Abstract
In the field of automated image recognition, computer vision or artificial ‘intelligence,’ the ImageNet data collection plays a central role as a training dataset. For the research project Training The Archive, which aims to make digital humanities methods available for the curating of art, the extent to which ImageNet influences the software prototype The Curator’s Machine is discussed. The Curator’s Machine is designed to facilitate the discovery of relationships and connections between artworks for curators. The text explains how ImageNet, anchored in contemporary image worlds, acts on contemporary and historical artworks by 1) examining the absence of the classification ‘art’ in ImageNet, 2) questioning ImageNet’s lack of historicity, and 3) discussing the relationship between texture and outline in ImageNet-based automated image recognition. This research is important for the genealogical, art historical, and coding related usage of ImageNet in the fields of curating, art history, art studies and digital humanities.

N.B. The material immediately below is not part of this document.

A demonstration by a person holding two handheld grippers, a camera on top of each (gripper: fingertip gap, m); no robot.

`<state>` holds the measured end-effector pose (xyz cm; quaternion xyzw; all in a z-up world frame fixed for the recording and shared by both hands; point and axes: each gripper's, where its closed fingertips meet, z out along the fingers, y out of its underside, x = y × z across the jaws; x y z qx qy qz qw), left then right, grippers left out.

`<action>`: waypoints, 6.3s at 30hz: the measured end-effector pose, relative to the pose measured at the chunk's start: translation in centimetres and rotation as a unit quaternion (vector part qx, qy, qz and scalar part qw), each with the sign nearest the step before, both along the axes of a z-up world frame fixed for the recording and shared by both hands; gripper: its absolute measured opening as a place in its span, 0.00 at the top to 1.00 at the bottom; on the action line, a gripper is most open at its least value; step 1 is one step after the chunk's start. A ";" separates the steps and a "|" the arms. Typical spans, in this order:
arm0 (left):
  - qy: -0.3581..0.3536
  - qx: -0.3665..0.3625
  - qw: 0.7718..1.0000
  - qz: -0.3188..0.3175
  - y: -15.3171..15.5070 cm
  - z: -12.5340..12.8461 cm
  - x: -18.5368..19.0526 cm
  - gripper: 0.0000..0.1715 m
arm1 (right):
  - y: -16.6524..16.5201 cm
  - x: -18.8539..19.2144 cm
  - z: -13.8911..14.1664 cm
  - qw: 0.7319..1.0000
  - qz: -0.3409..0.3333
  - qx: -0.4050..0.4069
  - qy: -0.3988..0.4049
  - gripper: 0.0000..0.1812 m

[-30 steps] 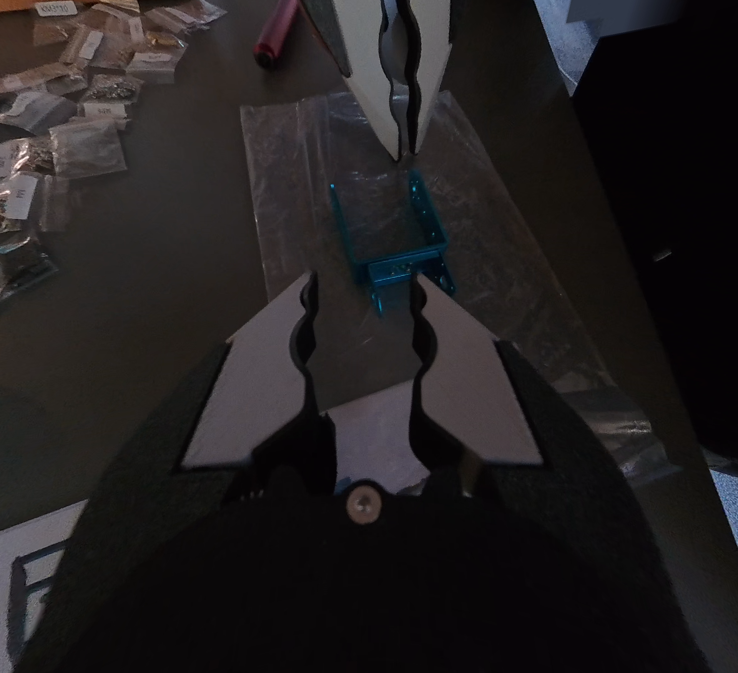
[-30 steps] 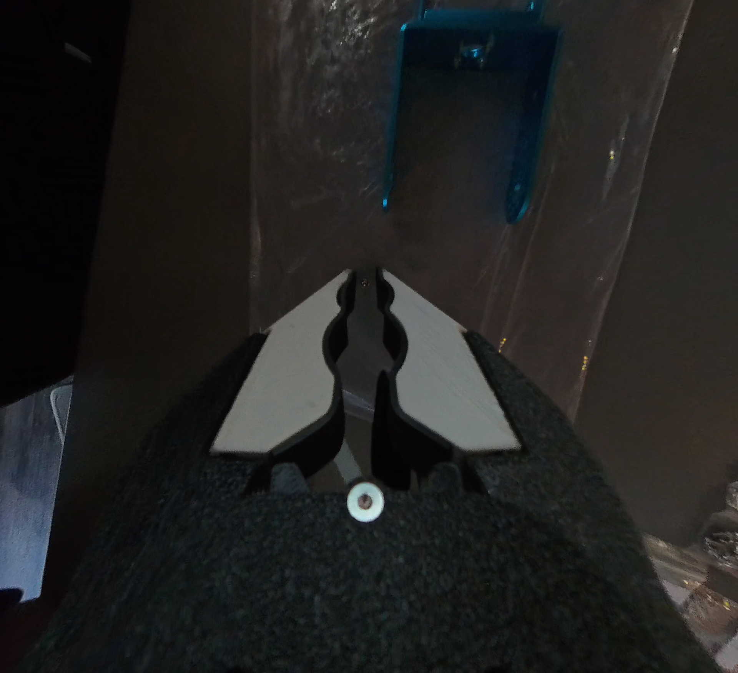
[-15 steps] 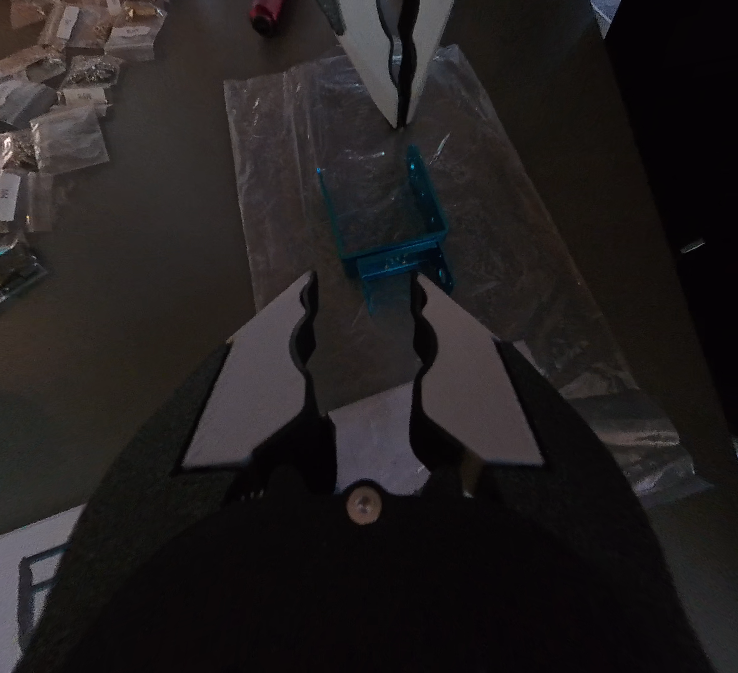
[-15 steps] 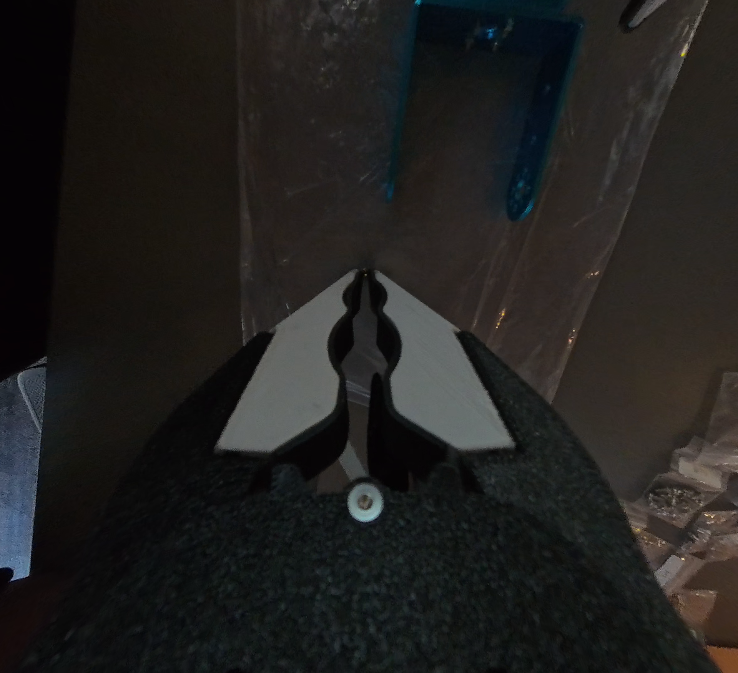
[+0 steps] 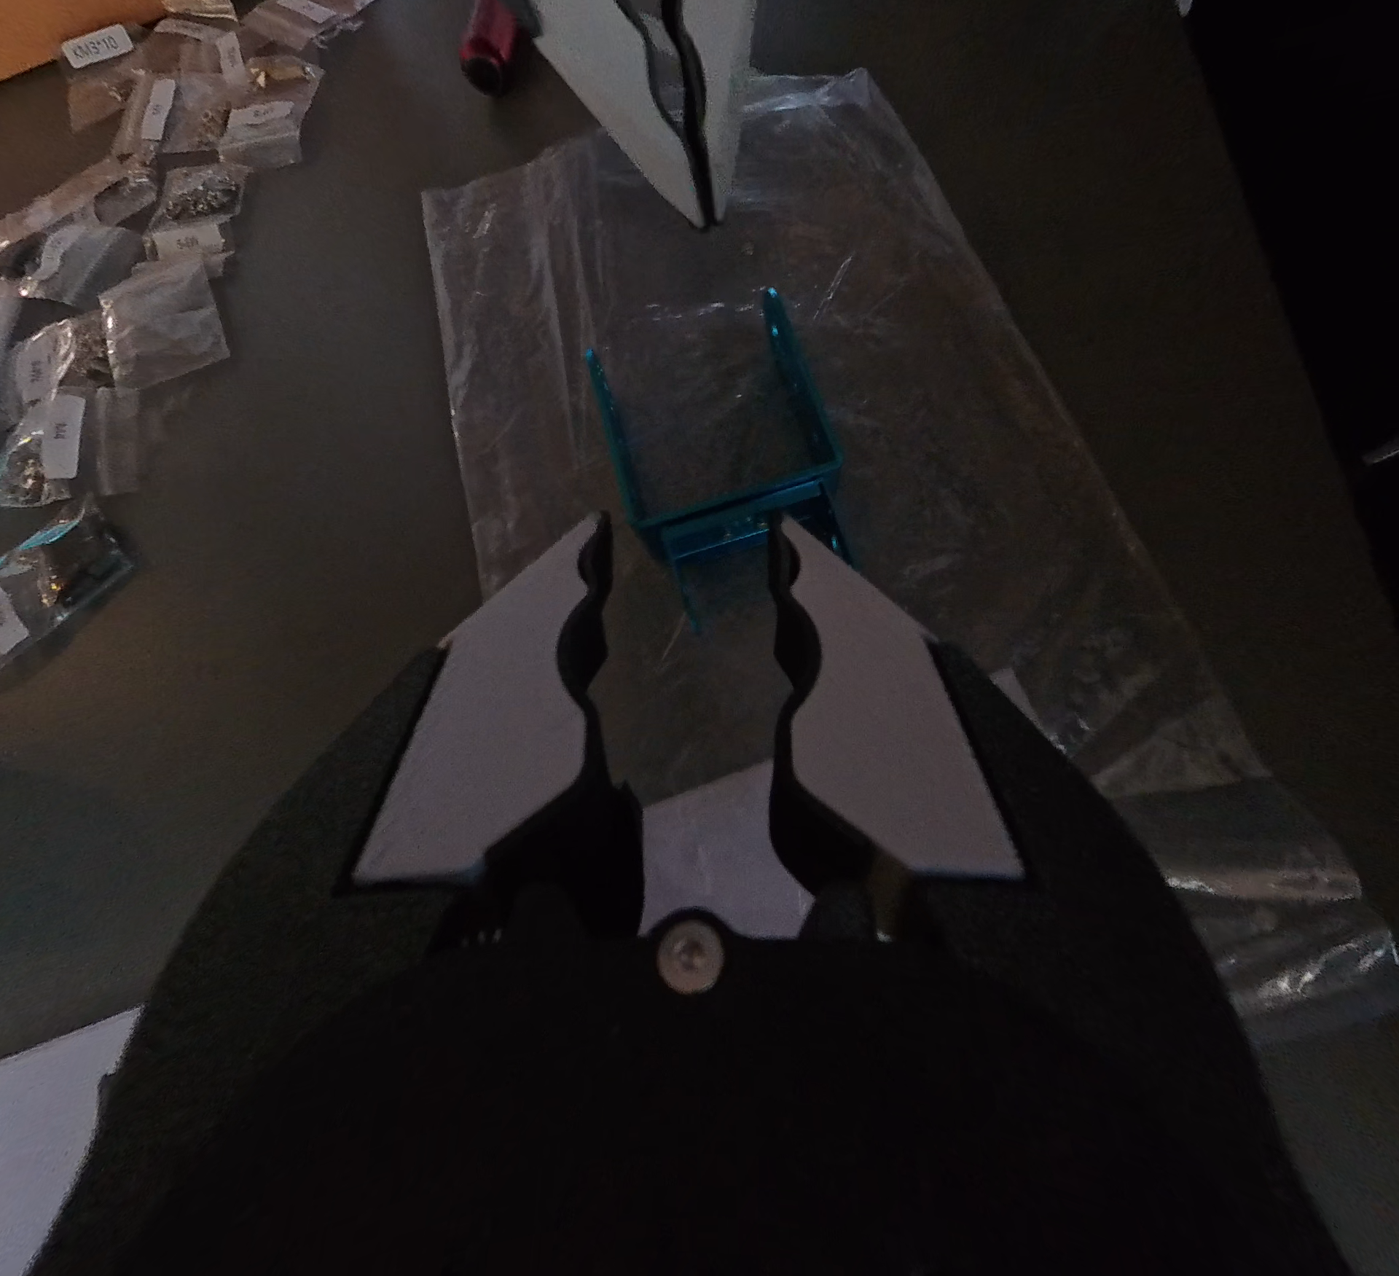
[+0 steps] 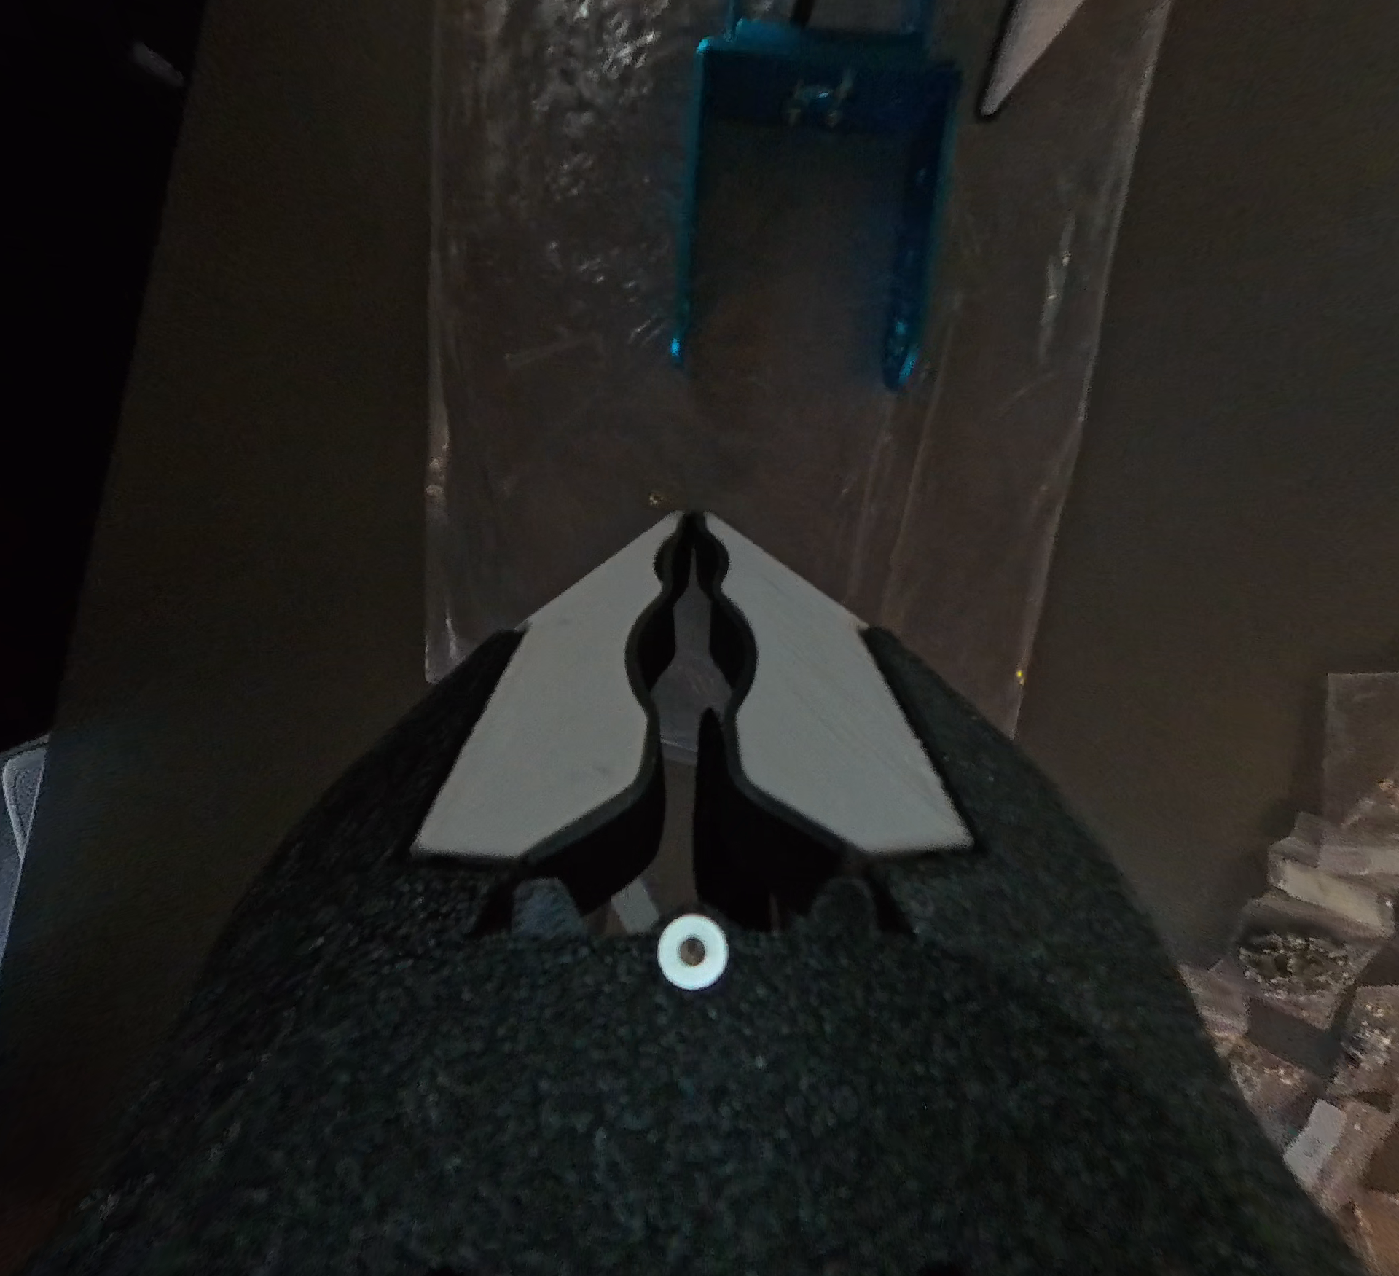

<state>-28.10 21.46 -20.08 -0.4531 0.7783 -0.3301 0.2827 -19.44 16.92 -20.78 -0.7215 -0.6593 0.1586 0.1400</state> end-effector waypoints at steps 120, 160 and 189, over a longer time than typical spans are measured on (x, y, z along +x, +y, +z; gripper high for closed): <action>0.016 -0.030 0.999 0.003 -2.2 -0.3 1.1 0.82 | 1.6 -2.8 7.3 0.620 -0.439 -0.341 0.554 0.93; 0.034 -0.016 0.999 0.017 -1.0 -0.9 0.5 0.84 | 3.9 -4.3 -0.9 0.956 -0.294 0.018 0.012 0.95; 0.033 -0.018 0.999 0.017 -1.1 -0.8 0.5 0.84 | 3.6 -3.0 2.1 0.836 -0.438 -0.141 0.297 1.00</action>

DOI: https://doi.org/10.11588/dah.2021.6.82135
Author
Francis Hunger
combines artistic research and media theory with the capabilities of narration through installations, radio plays and performances and internet-based art. Currently he is a researcher for the project Training The Archive at Hartware MedienKunstVerein, Dortmund, critically examining the use of AI, statistics and pattern recognition for art and curating. In 2022 he co-curated with Inke Arns and Marie Lechner the exhibition House of Mirrors – Artificial Intelligence as Phantasm at HMKV, Dortmund. His Ph.D. at Bauhaus University Weimar developed a media archeological genealogy of database technology and practices. In 2022/23 Hunger was guest professor at the Intermedia program of the Hungarian Academy for Visual Arts, Budapest. Recent texts include Data Workers of All Countries, End It! Hamburg 2022, Transaktionsverarbeitung in relationalen Datenbanken – Zur Materialit.t von Daten aus Perspektive der Transaktion. Paderborn 2021, How to Hack Artificial Intelligence. Artistic projects and current research on the (dis) abilities of machine learning techniques. Amsterdam 2019, and Epistemic Harvest – The electronic database as discourse and means of data production. Aarhus 2018 Hunger’s artistic work is exhibited internationally. Numerous festival participations, talks, lectures, publications, screenings and academic lectures. He occasionally curates exhibitions, teaches at universities regularly and publishes daily on twitter.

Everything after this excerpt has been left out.